Please write out exactly the lines from the one with "--coords pixels" through the end of the data below, both ends included, and omit any pictures.
= = = =
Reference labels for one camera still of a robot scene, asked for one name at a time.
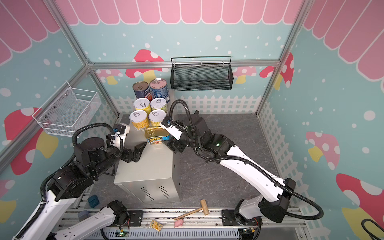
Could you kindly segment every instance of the yellow mushroom stem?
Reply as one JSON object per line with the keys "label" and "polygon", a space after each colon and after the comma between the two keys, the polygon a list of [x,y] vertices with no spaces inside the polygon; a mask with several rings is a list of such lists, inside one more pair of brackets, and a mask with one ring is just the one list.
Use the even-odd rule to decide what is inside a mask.
{"label": "yellow mushroom stem", "polygon": [[144,81],[147,83],[149,83],[150,81],[156,78],[155,71],[153,70],[144,72],[143,76],[144,76]]}

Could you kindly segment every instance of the tin can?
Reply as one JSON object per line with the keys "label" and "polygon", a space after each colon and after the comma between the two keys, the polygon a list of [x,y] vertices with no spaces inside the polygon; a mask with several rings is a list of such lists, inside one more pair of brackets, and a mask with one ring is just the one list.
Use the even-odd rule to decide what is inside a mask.
{"label": "tin can", "polygon": [[151,90],[147,82],[142,81],[134,83],[132,88],[137,98],[147,98],[149,101],[152,100]]}
{"label": "tin can", "polygon": [[167,113],[167,101],[164,98],[155,98],[151,101],[152,110],[161,109]]}
{"label": "tin can", "polygon": [[143,110],[134,111],[129,115],[129,120],[138,131],[144,131],[149,127],[147,113]]}
{"label": "tin can", "polygon": [[158,144],[163,141],[167,141],[170,138],[170,134],[162,127],[149,127],[145,131],[145,137],[149,144]]}
{"label": "tin can", "polygon": [[148,118],[154,127],[160,127],[161,121],[166,117],[166,113],[161,109],[153,110]]}
{"label": "tin can", "polygon": [[162,78],[155,78],[149,83],[152,98],[164,98],[169,103],[169,91],[167,81]]}
{"label": "tin can", "polygon": [[152,109],[149,104],[149,100],[147,98],[138,98],[133,102],[133,106],[136,110],[144,110],[147,114],[149,114]]}

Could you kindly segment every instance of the gray stone floor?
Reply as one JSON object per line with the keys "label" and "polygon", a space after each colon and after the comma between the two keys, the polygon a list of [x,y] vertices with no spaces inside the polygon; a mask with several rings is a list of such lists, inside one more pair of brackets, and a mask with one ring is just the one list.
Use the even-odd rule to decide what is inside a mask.
{"label": "gray stone floor", "polygon": [[[248,157],[266,170],[277,171],[255,114],[201,114],[212,133],[230,138]],[[129,123],[128,115],[122,122]],[[114,177],[102,175],[92,190],[104,207],[113,200],[122,201],[127,208],[198,208],[206,199],[208,207],[235,207],[240,199],[259,195],[248,182],[230,169],[217,163],[205,163],[191,148],[186,148],[181,160],[181,201],[162,204],[143,204],[113,184]]]}

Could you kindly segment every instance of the black cable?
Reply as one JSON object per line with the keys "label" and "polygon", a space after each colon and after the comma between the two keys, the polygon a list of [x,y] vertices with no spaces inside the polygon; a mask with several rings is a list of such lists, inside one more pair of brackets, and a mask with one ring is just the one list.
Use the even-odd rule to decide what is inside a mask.
{"label": "black cable", "polygon": [[245,159],[245,158],[242,158],[242,157],[238,157],[238,156],[224,156],[224,157],[219,157],[219,158],[214,158],[213,159],[213,158],[205,157],[202,154],[200,154],[199,149],[196,146],[196,126],[195,126],[195,124],[194,124],[194,122],[192,120],[192,117],[191,117],[188,105],[187,105],[187,103],[185,101],[183,101],[181,99],[177,99],[177,100],[175,100],[172,103],[172,105],[171,105],[171,107],[169,109],[169,122],[170,123],[173,122],[173,119],[172,119],[173,108],[175,107],[175,105],[177,103],[181,103],[184,106],[185,113],[187,114],[188,121],[189,121],[189,124],[191,125],[191,130],[192,130],[192,139],[191,139],[192,149],[193,149],[193,151],[195,152],[195,154],[197,156],[201,157],[202,159],[204,159],[204,160],[206,160],[208,162],[218,162],[218,161],[222,161],[222,160],[238,160],[238,161],[244,162],[245,164],[249,164],[252,167],[254,167],[256,170],[261,172],[274,185],[276,185],[277,187],[283,189],[284,191],[286,191],[287,193],[291,194],[292,196],[295,196],[295,197],[303,200],[304,202],[312,205],[314,208],[316,208],[319,211],[318,214],[313,215],[313,216],[297,215],[297,214],[293,214],[293,213],[290,213],[290,212],[286,212],[285,215],[290,216],[290,217],[299,218],[299,219],[304,219],[304,220],[316,220],[316,219],[320,219],[320,218],[323,217],[324,211],[322,210],[322,208],[318,204],[316,204],[315,202],[311,201],[310,199],[308,199],[308,198],[306,198],[306,197],[296,193],[295,191],[292,191],[291,189],[285,187],[284,185],[282,185],[281,183],[276,181],[273,177],[271,177],[269,174],[267,174],[262,168],[260,168],[258,165],[254,164],[253,162],[249,161],[248,159]]}
{"label": "black cable", "polygon": [[107,236],[105,235],[104,230],[102,228],[100,229],[100,233],[101,233],[101,236],[104,238],[104,240],[109,240],[107,238]]}
{"label": "black cable", "polygon": [[[106,127],[109,129],[109,131],[111,132],[111,134],[114,134],[114,131],[113,131],[113,128],[106,124],[106,123],[103,123],[103,122],[99,122],[99,123],[94,123],[94,124],[89,124],[87,126],[84,126],[80,129],[78,129],[76,132],[74,132],[74,134],[72,135],[72,144],[73,146],[77,145],[77,136],[80,135],[80,133],[84,132],[85,130],[88,130],[90,128],[93,128],[93,127]],[[120,152],[122,153],[122,140],[120,141]],[[72,156],[68,159],[68,161],[66,161],[64,163],[63,166],[61,166],[61,168],[57,169],[56,171],[54,171],[51,175],[49,175],[48,177],[46,177],[43,182],[41,183],[40,185],[40,195],[41,195],[41,204],[39,206],[39,208],[37,209],[36,213],[33,215],[33,217],[28,221],[28,223],[20,230],[20,232],[16,235],[16,239],[20,239],[24,233],[32,226],[32,224],[36,221],[36,219],[40,216],[40,214],[43,212],[44,208],[45,208],[45,205],[48,201],[47,199],[47,196],[46,196],[46,185],[47,183],[49,182],[49,180],[51,180],[51,178],[62,168],[68,166],[73,160],[75,159],[75,154],[73,152]]]}
{"label": "black cable", "polygon": [[376,237],[375,235],[373,235],[373,233],[371,233],[370,231],[368,231],[368,229],[365,227],[365,223],[366,222],[371,222],[371,223],[373,223],[374,225],[376,225],[376,227],[378,227],[381,231],[383,231],[384,232],[384,229],[382,228],[382,227],[380,227],[380,225],[378,225],[375,221],[372,221],[371,219],[368,219],[368,218],[366,218],[366,219],[364,219],[363,221],[361,221],[361,226],[362,226],[362,228],[368,233],[368,235],[371,237],[371,239],[373,239],[373,240],[380,240],[378,237]]}

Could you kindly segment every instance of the teal wall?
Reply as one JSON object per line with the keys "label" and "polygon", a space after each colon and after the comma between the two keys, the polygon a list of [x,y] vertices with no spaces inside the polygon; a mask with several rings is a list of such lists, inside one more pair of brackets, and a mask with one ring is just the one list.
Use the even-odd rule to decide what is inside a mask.
{"label": "teal wall", "polygon": [[301,30],[291,53],[290,87],[273,89],[260,113],[279,171],[323,208],[323,218],[308,222],[314,240],[369,240],[362,219],[384,227],[384,92],[311,31]]}

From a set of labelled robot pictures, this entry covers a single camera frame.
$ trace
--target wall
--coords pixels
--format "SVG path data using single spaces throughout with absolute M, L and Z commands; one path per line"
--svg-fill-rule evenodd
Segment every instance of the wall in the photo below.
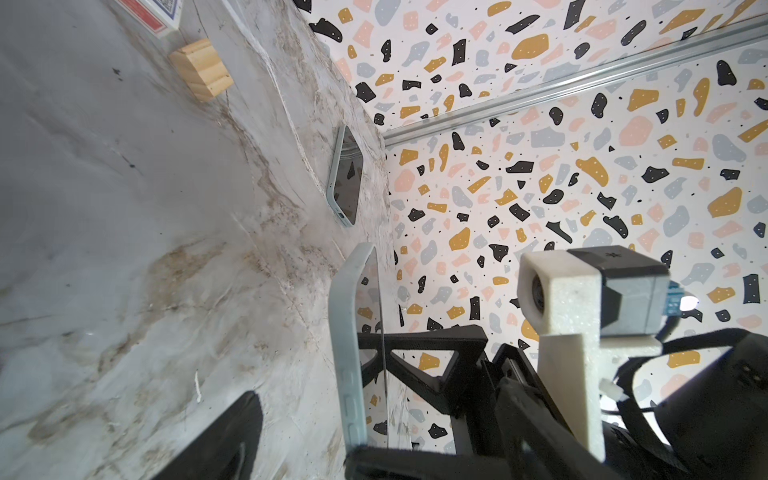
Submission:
= = = =
#### [WRITTEN SOLUTION]
--coords pixels
--format "SVG path data using single spaces throughout with absolute M, L and Z commands; one path per line"
--svg-fill-rule evenodd
Segment every instance of the wall in the photo below.
Submission:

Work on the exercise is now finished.